■ **Task statement**: Locate the line that contains "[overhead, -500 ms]" in the data that follows. Copy it and every subsequent line to the end, exactly, excluding pictures.
═════ Recorded information
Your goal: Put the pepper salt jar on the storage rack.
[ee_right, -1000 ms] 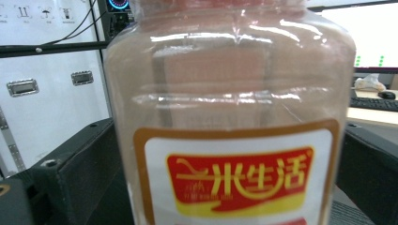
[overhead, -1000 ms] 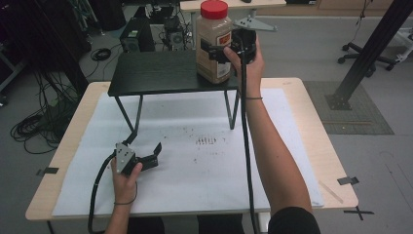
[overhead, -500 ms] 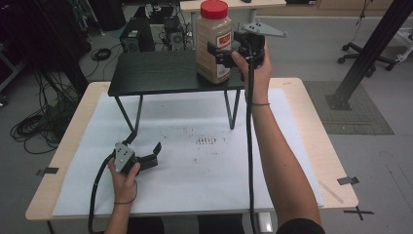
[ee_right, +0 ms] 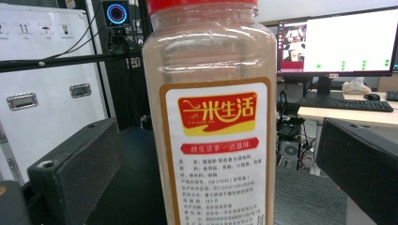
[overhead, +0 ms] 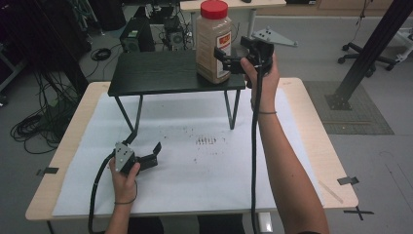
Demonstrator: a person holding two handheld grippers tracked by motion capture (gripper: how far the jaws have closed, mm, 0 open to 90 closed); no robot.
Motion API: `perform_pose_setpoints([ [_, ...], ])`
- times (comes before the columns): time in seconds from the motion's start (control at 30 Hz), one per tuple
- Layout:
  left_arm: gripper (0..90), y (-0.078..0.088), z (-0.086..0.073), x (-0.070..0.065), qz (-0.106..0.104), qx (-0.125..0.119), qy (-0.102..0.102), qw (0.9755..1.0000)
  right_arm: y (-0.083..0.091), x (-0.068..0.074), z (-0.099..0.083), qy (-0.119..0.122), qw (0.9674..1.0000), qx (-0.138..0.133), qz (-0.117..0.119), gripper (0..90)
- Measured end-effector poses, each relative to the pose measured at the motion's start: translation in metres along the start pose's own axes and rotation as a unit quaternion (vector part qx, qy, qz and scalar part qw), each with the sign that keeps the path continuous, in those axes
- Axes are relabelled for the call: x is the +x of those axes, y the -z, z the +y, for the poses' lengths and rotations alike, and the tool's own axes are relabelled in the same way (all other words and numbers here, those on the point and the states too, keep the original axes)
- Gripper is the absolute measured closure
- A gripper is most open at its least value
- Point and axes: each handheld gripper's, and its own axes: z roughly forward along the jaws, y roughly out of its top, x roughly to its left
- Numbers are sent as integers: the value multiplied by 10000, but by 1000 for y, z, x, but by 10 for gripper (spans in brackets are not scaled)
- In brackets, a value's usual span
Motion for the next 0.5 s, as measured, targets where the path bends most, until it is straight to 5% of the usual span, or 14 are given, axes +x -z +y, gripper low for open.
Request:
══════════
■ **Result of the exercise**:
[overhead, -500 ms] 
[ee_right, +0 ms] 
[overhead, +0 ms] 
Demonstrator: a person holding two handheld grippers tracked by motion capture (gripper: how far the jaws have closed, mm, 0 open to 90 closed); no robot.
Motion API: `perform_pose_setpoints([ [_, ...], ])`
- times (comes before the columns): time in seconds from the motion's start (control at 30 Hz), one per tuple
- Layout:
  left_arm: gripper (0..90), y (-0.078..0.088), z (-0.086..0.073), x (-0.070..0.065), qz (-0.106..0.104), qx (-0.125..0.119), qy (-0.102..0.102), qw (0.9755..1.0000)
  right_arm: y (-0.083..0.091), x (-0.068..0.074), z (-0.099..0.083), qy (-0.119..0.122), qw (0.9674..1.0000), qx (-0.138..0.133), qz (-0.117..0.119), gripper (0..90)
- Measured end-effector poses, each relative to the pose measured at the motion's start: translation in metres along the start pose's own axes and rotation as a unit quaternion (vector part qx, qy, qz and scalar part qw), each with the sign that keeps the path continuous, in those axes
- Axes are relabelled for the call: x is the +x of those axes, y the -z, z the +y, for the poses' lengths and rotations alike, and the tool's own axes are relabelled in the same way (all other words and numbers here, those on the point and the states too, keep the original axes)
- Gripper is the absolute measured closure
- A gripper is most open at its least value
- Point and axes: each handheld gripper's, and its own axes: z roughly forward along the jaws, y roughly out of its top, x roughly to its left
- Numbers are sent as integers: the value multiplied by 10000, but by 1000 for y, z, x, but by 10 for gripper (spans in brackets are not scaled)
- In brackets, a value's usual span
Motion for the next 0.5 s, as measured, targets where the path bends most, until it is straight to 5% of the usual span, or 14 are given, axes +x -z +y, gripper low for open.
Request:

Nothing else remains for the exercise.